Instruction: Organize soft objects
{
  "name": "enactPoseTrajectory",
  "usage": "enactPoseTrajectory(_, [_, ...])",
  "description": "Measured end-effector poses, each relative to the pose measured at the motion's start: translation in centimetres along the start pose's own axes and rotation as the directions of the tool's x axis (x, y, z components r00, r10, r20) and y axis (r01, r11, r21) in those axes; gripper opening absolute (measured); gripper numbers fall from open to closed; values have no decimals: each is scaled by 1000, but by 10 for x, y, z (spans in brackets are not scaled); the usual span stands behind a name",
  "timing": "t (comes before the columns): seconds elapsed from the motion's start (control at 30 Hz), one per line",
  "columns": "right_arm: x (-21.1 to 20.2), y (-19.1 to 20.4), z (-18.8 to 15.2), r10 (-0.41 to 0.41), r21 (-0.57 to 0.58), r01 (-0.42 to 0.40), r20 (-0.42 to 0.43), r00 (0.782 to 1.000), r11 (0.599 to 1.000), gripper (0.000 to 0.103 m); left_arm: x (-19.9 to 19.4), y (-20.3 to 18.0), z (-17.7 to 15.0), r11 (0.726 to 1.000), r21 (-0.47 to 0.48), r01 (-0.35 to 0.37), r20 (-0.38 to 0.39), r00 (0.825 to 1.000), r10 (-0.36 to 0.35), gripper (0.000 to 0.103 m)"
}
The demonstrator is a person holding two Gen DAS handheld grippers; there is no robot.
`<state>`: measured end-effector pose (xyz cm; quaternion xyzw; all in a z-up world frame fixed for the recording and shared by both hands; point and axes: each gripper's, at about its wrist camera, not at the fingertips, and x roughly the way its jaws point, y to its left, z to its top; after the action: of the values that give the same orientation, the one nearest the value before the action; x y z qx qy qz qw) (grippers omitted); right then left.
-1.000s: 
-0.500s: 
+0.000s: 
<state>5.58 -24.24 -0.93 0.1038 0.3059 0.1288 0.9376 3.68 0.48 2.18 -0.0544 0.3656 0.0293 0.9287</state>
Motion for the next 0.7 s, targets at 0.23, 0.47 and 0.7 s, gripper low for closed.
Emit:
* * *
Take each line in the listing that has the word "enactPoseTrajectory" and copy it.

  "name": "enactPoseTrajectory",
  "usage": "enactPoseTrajectory(_, [_, ...])",

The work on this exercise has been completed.